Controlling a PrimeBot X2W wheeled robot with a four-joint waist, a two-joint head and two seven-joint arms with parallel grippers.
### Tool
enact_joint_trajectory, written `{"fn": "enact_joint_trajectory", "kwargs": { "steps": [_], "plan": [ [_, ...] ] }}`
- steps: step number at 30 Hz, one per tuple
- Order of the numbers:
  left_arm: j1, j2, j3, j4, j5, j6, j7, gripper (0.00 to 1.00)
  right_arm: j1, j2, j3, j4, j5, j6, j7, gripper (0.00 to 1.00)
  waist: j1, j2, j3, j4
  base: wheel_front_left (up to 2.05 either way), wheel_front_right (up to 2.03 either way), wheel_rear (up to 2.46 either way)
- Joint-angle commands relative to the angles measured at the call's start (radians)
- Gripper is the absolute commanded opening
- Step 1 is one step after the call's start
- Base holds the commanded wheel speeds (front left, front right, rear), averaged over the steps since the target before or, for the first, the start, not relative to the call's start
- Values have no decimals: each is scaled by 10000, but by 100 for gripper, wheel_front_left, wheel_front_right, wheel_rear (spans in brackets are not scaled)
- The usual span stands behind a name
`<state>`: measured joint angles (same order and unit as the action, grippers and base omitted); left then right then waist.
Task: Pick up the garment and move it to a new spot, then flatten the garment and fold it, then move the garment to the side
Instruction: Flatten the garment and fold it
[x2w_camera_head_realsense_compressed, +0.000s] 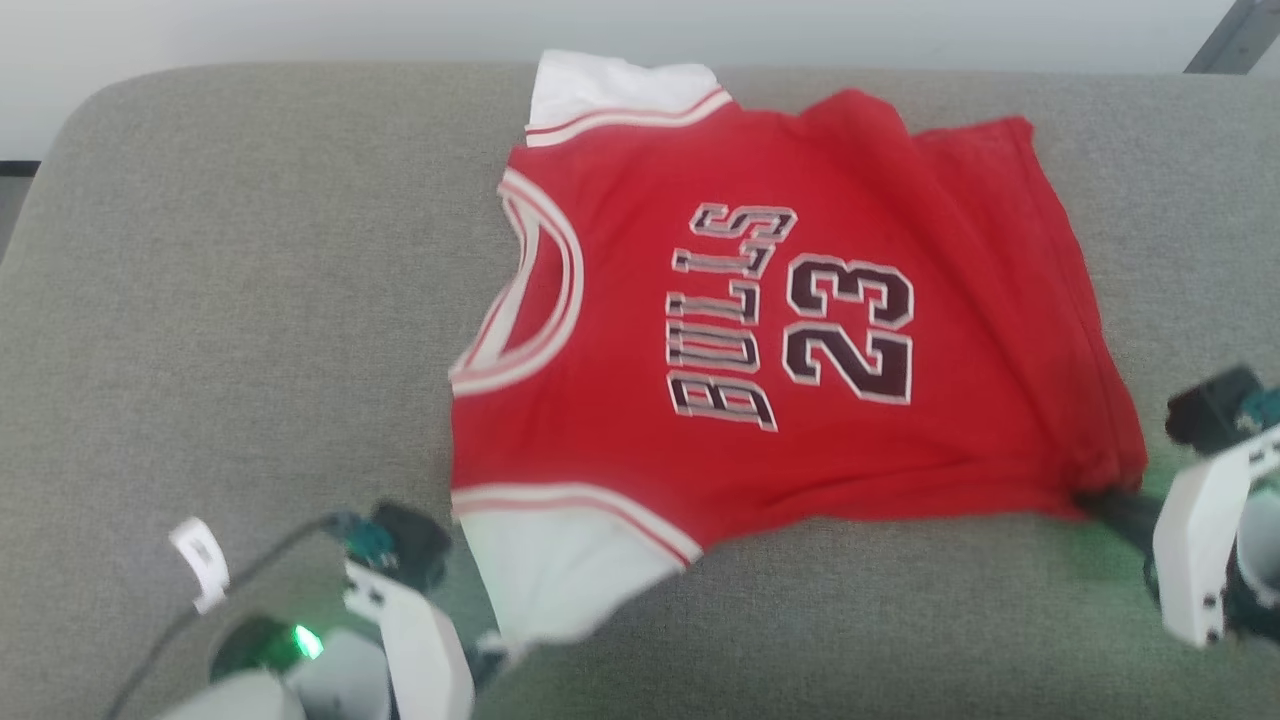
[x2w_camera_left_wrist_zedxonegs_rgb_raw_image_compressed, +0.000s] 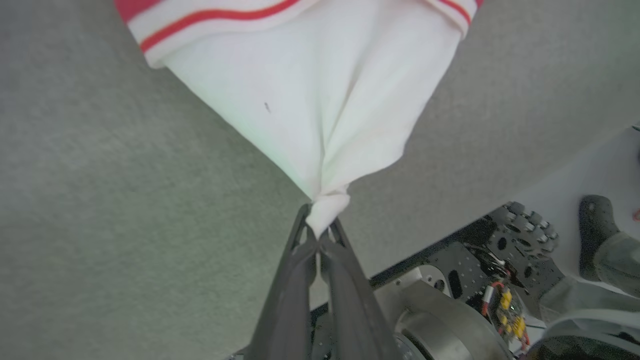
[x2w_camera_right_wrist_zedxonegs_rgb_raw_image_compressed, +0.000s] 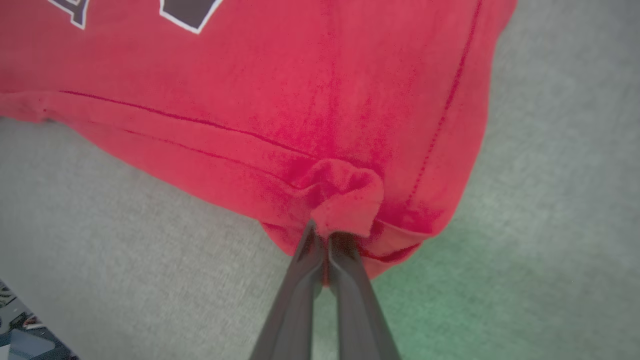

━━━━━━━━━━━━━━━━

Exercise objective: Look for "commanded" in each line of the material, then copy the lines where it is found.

Response:
- Gripper is the absolute commanded opening
- Base holds the commanded wheel speeds (front left, front right, rear), averaged over the steps since the target before or, for the first, the start, not relative to the call's start

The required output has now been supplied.